Dharma is an ordering principle independent of one’s faith or methods of worship or what is understood by the term ‘religion’, thus providing for total freedom in the path chosen or ethical norms employed, in an eternal journey from being to becoming.


Hence, it is truly universal, sanatana dharma, the ordering principle eternal. Since it is an ordering principle, the word is applied across many facets of life, to rajadharma as an ordering principle for governance, svadharma as an ordering principle of one’s spiritual quest or life in society, or as’ramadharma denoting responsibilities associated with one’s station in life’s progress from childhood, through studentship, marital life and to old age.


Dharma is elaborated with the use of terms such as satyam, rita, rinam, vrata to defining ethical responsibility performed in relation to social and natural phenomena. Dharma can be the defining paradigm for a world as a family, vasudhaiva kutumbakam.

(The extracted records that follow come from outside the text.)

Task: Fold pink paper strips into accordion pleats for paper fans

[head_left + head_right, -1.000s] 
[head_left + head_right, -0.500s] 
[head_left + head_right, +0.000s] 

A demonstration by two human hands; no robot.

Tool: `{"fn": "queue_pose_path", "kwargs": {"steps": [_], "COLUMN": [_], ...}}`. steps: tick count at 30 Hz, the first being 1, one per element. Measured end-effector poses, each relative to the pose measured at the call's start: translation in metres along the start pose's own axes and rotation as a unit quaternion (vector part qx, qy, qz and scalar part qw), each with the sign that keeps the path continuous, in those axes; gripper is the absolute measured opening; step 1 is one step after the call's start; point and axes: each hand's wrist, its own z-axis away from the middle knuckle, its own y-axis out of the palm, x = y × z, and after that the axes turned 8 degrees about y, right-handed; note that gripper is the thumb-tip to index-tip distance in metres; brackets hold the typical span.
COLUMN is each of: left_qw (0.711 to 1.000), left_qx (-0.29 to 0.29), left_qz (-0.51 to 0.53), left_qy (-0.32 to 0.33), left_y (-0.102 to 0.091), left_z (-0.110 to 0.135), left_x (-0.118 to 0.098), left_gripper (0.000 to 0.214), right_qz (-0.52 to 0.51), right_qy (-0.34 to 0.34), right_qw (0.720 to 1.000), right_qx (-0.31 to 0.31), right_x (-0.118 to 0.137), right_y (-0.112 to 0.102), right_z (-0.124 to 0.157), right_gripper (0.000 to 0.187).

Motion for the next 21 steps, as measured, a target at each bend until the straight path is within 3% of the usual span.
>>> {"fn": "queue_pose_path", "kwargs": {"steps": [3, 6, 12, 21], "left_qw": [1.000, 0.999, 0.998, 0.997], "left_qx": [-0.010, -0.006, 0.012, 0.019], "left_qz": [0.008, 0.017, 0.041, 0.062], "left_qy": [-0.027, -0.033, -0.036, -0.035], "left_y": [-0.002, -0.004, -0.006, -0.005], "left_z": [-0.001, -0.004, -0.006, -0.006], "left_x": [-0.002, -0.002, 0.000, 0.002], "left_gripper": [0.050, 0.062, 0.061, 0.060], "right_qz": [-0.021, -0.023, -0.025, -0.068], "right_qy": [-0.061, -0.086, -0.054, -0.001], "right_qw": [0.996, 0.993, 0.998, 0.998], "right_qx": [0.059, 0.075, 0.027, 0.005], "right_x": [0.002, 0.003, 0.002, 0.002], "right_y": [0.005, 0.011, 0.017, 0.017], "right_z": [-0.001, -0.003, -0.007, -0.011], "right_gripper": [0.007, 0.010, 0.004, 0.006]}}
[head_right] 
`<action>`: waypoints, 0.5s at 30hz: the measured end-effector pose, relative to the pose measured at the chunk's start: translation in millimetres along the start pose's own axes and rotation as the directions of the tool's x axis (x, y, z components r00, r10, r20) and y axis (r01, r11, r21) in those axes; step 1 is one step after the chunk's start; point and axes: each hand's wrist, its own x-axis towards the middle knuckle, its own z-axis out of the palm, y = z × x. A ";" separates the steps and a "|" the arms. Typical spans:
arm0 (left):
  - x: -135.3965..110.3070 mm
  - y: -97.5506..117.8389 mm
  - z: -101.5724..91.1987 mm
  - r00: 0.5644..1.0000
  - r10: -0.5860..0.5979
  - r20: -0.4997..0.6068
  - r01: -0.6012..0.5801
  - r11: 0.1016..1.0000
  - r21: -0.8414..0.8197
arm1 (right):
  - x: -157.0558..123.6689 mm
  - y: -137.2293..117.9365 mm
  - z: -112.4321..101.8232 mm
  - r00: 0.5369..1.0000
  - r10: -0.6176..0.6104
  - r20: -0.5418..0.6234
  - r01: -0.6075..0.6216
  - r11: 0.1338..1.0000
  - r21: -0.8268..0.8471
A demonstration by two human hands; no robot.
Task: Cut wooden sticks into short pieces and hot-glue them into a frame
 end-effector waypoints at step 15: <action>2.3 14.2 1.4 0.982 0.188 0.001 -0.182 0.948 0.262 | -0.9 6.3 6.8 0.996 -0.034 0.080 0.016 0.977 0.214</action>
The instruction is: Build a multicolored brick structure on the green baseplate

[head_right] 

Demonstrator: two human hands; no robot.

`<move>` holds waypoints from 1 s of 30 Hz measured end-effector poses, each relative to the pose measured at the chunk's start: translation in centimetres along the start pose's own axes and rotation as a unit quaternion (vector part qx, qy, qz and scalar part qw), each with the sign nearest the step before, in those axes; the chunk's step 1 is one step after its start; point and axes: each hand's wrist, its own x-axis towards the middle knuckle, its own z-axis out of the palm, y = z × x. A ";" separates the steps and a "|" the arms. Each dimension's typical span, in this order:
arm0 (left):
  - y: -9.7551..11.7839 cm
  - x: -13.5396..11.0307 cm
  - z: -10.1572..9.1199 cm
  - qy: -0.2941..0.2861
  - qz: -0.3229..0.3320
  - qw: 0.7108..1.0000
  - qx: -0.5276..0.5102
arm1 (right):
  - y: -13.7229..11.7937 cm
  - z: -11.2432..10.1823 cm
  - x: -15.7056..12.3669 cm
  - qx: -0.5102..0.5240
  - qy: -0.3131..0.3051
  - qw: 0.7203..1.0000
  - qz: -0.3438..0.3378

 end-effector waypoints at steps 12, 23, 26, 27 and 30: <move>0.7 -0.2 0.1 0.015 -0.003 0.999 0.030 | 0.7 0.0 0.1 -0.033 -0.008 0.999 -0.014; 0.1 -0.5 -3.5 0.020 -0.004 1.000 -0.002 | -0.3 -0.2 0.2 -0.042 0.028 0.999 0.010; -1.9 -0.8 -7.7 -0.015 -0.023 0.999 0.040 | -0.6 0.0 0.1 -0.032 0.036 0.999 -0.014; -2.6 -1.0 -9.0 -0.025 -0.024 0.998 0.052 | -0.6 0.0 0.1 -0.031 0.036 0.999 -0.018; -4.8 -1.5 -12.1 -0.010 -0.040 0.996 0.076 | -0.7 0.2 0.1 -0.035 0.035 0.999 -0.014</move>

Aano bhadraah kratavo yantu vis’vatah. Let noble thoughts flow to us from all sides. These thoughts from Vedic times are as relevant today as they have been over millennia of pilgrims’ progress and exemplified by the progress and abiding continuum of Hindu civilization, Jaina ariya dhamma and Bauddha dhamma. In such an ordering, dharma-dhamma becomes a veritable celebration of freedom, freedom in moving from being to becoming.